* Task item *
When you reach the line containing "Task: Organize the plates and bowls", include it and stop; until then, return each line of the material exactly, starting with the first.

::: Records for this exercise

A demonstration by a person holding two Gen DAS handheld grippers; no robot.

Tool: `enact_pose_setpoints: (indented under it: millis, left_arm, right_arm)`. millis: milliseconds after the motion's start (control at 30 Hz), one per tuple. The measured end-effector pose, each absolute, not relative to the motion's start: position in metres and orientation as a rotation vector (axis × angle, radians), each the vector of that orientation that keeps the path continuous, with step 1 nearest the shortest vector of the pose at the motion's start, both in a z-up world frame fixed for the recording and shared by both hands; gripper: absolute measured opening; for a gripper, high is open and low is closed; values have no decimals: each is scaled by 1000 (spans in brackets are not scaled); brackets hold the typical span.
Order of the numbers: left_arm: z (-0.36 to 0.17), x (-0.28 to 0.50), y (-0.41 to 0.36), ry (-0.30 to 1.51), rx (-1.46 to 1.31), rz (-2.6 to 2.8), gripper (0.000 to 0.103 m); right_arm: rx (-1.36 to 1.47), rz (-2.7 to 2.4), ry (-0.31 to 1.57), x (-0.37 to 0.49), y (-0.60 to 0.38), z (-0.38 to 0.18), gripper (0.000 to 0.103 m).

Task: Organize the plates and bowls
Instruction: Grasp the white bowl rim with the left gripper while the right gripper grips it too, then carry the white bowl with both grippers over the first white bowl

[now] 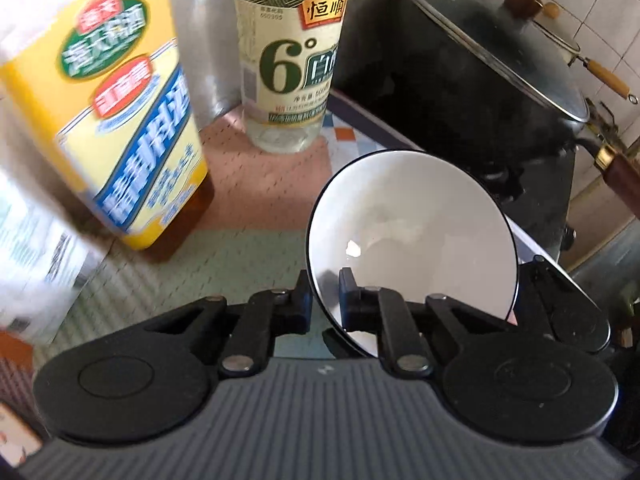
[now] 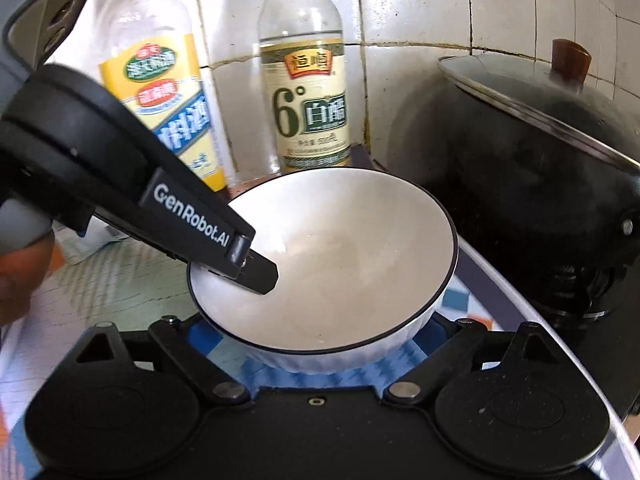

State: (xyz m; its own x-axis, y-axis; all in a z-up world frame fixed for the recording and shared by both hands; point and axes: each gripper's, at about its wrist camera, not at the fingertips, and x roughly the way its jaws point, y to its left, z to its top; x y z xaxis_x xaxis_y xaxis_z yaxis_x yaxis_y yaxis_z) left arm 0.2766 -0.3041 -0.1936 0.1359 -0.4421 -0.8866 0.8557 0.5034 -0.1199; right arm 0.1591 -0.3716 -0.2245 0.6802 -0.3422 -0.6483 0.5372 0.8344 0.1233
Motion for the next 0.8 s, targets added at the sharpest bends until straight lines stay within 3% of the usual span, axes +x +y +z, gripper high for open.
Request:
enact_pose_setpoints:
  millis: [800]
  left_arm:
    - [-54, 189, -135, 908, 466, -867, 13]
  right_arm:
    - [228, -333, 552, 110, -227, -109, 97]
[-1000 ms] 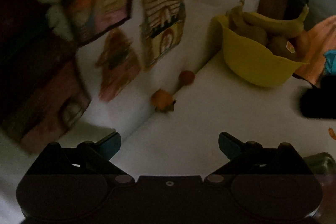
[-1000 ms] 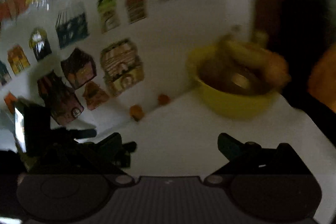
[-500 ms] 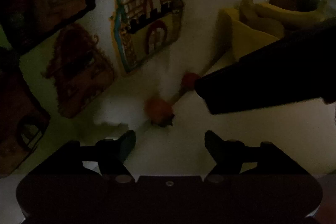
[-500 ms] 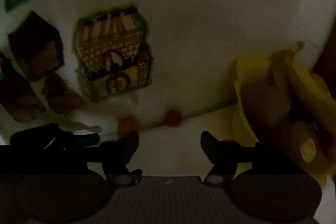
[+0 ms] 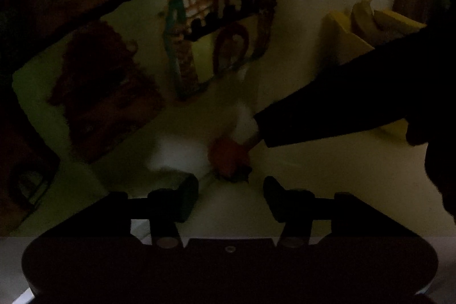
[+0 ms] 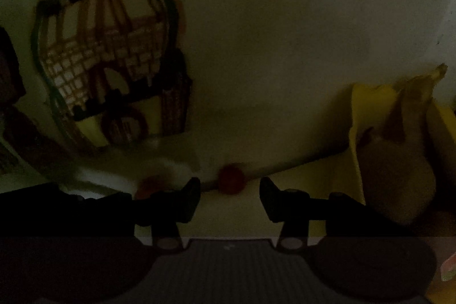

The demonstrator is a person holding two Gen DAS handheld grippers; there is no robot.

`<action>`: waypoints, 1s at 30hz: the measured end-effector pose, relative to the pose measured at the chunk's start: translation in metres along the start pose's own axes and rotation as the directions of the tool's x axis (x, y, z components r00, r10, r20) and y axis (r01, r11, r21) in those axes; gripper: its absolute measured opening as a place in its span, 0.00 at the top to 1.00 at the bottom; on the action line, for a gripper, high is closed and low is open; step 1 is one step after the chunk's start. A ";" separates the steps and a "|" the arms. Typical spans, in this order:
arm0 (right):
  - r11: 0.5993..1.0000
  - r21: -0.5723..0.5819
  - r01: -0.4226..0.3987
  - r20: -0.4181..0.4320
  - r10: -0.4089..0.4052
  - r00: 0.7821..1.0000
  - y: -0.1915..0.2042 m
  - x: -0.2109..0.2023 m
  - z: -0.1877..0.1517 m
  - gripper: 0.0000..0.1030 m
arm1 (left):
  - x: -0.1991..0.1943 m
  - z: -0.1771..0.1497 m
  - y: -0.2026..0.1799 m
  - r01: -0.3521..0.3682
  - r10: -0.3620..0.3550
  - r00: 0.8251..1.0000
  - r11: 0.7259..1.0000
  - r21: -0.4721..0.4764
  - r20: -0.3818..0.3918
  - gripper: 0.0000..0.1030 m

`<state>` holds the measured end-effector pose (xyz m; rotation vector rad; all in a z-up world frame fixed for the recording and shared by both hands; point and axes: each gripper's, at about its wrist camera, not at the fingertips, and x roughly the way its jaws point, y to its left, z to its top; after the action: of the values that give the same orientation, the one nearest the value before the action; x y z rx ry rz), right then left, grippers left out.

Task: Organize fruits
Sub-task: 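Close the left tool on the orange fruit while the right tool grasps the tomato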

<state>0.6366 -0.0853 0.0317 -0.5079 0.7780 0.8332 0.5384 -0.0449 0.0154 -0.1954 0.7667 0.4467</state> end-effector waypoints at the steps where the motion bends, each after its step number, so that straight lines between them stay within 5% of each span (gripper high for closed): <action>1: 1.000 0.001 0.000 -0.003 0.000 1.000 0.000 0.003 -0.001 0.51 | 0.001 0.000 -0.001 -0.003 0.003 1.000 1.000 -0.002 0.006 0.49; 15: 1.000 0.000 -0.026 -0.003 0.026 1.000 -0.009 0.036 -0.007 0.54 | -0.002 -0.016 -0.018 -0.021 0.022 0.998 1.000 -0.010 0.050 0.49; 18: 1.000 -0.010 -0.021 0.006 0.021 1.000 -0.013 0.040 -0.010 0.73 | 0.001 -0.020 -0.011 -0.019 0.020 0.998 1.000 -0.014 0.062 0.53; 23: 0.998 -0.002 -0.066 0.007 0.066 0.998 -0.023 0.026 -0.023 0.73 | 0.002 -0.025 -0.010 -0.003 0.003 0.995 1.000 0.003 0.105 0.66; 30: 0.997 0.018 -0.073 -0.020 0.073 0.997 -0.038 0.005 -0.032 0.73 | 0.009 -0.019 -0.015 0.007 -0.005 0.995 1.000 -0.017 0.104 0.67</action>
<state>0.6566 -0.1268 0.0119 -0.4763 0.8262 0.8892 0.5395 -0.0620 -0.0042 -0.1889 0.6608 0.4540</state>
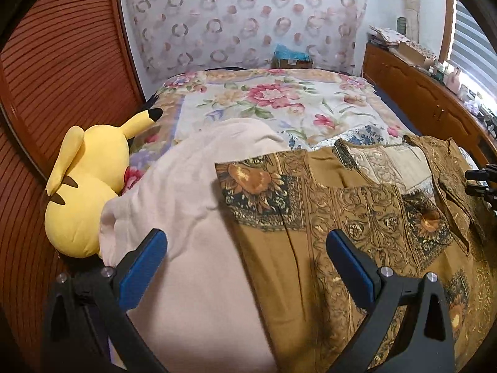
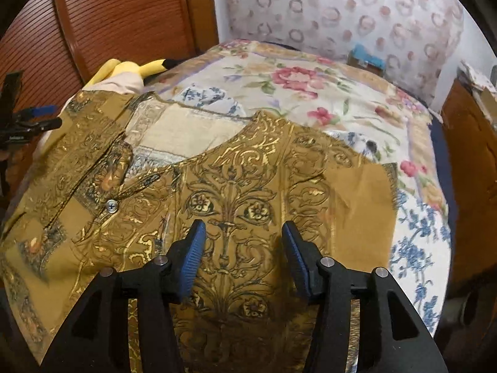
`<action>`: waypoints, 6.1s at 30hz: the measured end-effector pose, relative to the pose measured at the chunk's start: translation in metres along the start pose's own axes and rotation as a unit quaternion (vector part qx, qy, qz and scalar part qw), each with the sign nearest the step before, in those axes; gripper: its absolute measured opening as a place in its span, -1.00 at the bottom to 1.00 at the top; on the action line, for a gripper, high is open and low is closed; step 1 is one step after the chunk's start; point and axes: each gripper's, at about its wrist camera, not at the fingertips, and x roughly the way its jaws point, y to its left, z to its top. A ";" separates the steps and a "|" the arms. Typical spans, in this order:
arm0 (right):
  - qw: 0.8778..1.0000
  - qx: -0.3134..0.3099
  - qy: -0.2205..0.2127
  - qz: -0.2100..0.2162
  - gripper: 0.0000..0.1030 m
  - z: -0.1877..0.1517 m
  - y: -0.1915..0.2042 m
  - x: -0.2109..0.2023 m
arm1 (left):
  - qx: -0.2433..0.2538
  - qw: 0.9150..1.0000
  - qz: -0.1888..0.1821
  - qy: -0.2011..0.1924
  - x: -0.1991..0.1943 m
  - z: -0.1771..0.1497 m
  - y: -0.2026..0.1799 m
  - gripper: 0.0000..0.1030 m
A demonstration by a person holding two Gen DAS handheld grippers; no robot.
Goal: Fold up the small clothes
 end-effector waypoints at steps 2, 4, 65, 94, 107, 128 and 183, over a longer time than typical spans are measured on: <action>1.000 0.012 -0.005 -0.013 0.07 0.000 -0.009 -0.003 | -0.002 1.000 -0.011 -0.005 -0.001 0.002 0.001 1.00; 0.999 0.023 -0.008 -0.027 0.08 -0.002 -0.019 -0.005 | -0.005 1.000 -0.019 -0.009 -0.002 0.005 0.003 0.97; 0.995 0.074 -0.031 -0.060 -0.04 -0.022 -0.084 0.004 | -0.003 0.995 -0.099 0.002 0.011 0.012 -0.006 -0.97; 0.988 0.057 -0.139 -0.034 -0.97 -0.089 0.003 -0.141 | 0.000 0.985 -0.144 -0.099 -0.142 -0.080 -0.018 -1.00; 0.986 0.068 -0.142 -0.054 -0.97 -0.195 0.047 -0.189 | -0.010 0.984 -0.137 -0.114 -0.190 -0.165 -0.006 -1.00; 0.983 0.092 -0.151 -0.052 -0.73 -0.262 0.077 -0.241 | 0.013 0.988 -0.104 -0.116 -0.240 -0.212 -0.013 -0.60; 0.981 0.150 -0.076 -0.098 -0.11 -0.203 0.022 -0.122 | -0.025 0.994 -0.108 0.014 -0.075 -0.136 -0.015 -0.19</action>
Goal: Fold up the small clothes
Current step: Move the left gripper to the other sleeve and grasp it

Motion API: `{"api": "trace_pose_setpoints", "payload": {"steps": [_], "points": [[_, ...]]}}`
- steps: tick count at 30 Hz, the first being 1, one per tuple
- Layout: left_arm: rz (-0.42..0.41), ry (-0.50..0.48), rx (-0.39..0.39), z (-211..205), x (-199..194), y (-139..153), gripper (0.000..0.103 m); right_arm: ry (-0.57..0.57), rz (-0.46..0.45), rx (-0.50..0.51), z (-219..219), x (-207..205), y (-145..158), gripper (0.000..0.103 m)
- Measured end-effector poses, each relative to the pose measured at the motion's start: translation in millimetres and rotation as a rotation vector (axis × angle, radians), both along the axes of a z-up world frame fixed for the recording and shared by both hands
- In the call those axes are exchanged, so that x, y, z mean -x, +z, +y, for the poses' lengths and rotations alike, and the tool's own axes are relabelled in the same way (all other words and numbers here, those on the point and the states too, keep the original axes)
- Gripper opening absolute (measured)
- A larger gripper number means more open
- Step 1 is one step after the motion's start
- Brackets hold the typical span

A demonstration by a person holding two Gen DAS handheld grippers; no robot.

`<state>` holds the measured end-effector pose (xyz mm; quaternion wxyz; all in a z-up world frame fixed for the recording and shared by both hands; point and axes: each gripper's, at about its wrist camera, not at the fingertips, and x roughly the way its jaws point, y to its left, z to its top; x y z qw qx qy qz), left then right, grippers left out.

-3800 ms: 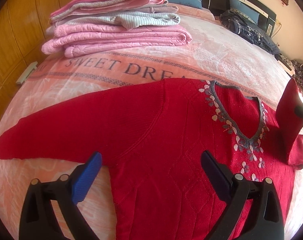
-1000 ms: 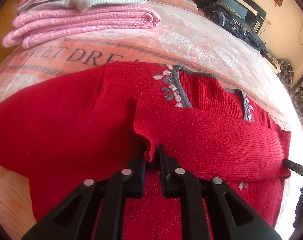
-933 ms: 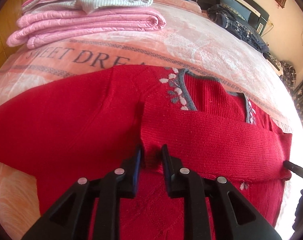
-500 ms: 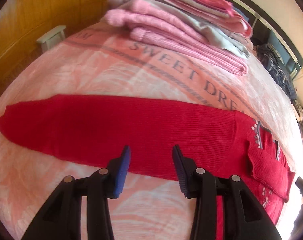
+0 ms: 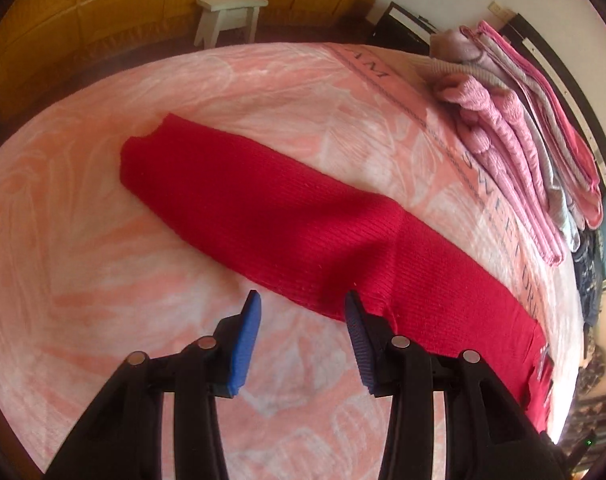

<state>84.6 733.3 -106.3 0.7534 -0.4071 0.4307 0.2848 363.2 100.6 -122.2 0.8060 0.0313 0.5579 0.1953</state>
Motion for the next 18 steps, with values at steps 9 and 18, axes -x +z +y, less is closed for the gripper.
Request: {"api": "trace_pose_setpoints", "payload": {"steps": [9, 18], "points": [[-0.145, 0.094, 0.104, 45, 3, -26, 0.044, 0.006, -0.016, 0.035, 8, -2, -12, 0.060], [-0.124, 0.026, -0.026, 39, -13, -17, 0.005, 0.023, -0.035, 0.047, 9, 2, -12, 0.062]]}}
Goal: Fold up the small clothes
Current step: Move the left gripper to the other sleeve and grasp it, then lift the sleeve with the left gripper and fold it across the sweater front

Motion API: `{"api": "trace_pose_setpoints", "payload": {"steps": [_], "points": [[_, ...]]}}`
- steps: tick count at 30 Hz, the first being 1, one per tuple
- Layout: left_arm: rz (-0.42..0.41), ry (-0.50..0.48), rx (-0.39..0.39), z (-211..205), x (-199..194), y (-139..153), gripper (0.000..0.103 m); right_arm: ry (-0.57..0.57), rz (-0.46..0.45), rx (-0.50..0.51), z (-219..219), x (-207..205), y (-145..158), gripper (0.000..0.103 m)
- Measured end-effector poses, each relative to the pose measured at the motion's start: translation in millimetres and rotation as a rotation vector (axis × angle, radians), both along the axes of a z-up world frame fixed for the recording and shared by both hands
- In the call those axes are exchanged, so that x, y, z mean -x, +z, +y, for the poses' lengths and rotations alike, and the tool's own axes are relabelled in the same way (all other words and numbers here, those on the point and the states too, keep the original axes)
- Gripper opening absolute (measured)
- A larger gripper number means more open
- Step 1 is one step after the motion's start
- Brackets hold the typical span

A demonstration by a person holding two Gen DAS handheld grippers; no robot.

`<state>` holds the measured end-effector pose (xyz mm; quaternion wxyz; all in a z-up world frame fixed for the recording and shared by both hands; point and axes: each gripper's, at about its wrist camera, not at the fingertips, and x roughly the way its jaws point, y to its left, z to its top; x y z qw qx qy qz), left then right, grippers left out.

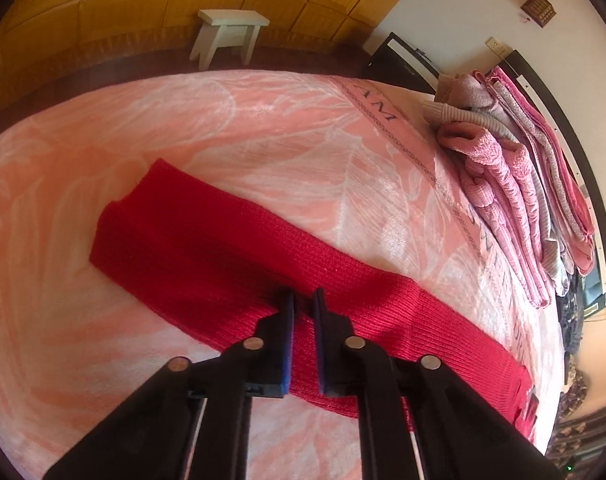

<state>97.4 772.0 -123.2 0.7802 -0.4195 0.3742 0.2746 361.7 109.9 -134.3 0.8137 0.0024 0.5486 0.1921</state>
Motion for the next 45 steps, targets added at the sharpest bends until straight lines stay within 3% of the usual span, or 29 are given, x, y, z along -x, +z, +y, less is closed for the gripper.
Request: {"api": "trace_pose_setpoints", "payload": {"steps": [10, 20, 30, 35, 40, 45], "points": [[-0.080, -0.089, -0.114, -41, -24, 37, 0.003, -0.021, 0.009, -0.028, -20, 4, 5, 0.062], [-0.165, -0.368, -0.207, -149, -83, 73, 0.003, -0.080, 0.016, -0.053, -55, 3, 7, 0.061], [-0.251, -0.567, -0.178, -264, -135, 86, 0.001, -0.103, 0.009, -0.059, -87, 7, 10, 0.061], [-0.249, -0.647, -0.148, -316, -152, 89, 0.002, -0.117, 0.015, -0.066, -107, 10, 8, 0.062], [-0.159, -0.582, -0.191, -299, -152, 96, 0.011, -0.127, 0.034, -0.086, -122, 12, 3, 0.062], [-0.055, -0.484, -0.241, -234, -138, 84, 0.041, -0.110, 0.034, -0.069, -122, 14, -1, 0.062]]}}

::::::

* Written solution *
A demonstration by a person holding two Gen DAS handheld grippers; no robot.

Tool: `enact_pose_setpoints: (indented under it: millis, left_arm, right_arm)`. millis: milliseconds after the motion's start (control at 30 Hz), one per tuple. The measured end-effector pose, each absolute, not relative to the motion's start: position in metres and orientation as a rotation vector (axis × angle, radians), each the vector of that orientation that keeps the path continuous, with step 1 nearest the shortest vector of the pose at the motion's start, both in a z-up world frame fixed for the recording and shared by both hands; gripper: absolute measured opening; for a gripper, high is open and low is closed; values have no decimals: each is scaled by 1000 (spans in brackets are not scaled); brackets hold the typical span.
Order of the numbers: left_arm: z (-0.36 to 0.17), x (-0.28 to 0.50), y (-0.41 to 0.36), ry (-0.30 to 1.51), rx (-1.46 to 1.31), rz (-2.6 to 2.8), gripper (0.000 to 0.103 m); right_arm: rx (-1.36 to 1.47), rz (-2.7 to 2.4), ry (-0.31 to 1.57), x (-0.37 to 0.49), y (-0.60 to 0.38), z (-0.38 to 0.18), gripper (0.000 to 0.103 m).

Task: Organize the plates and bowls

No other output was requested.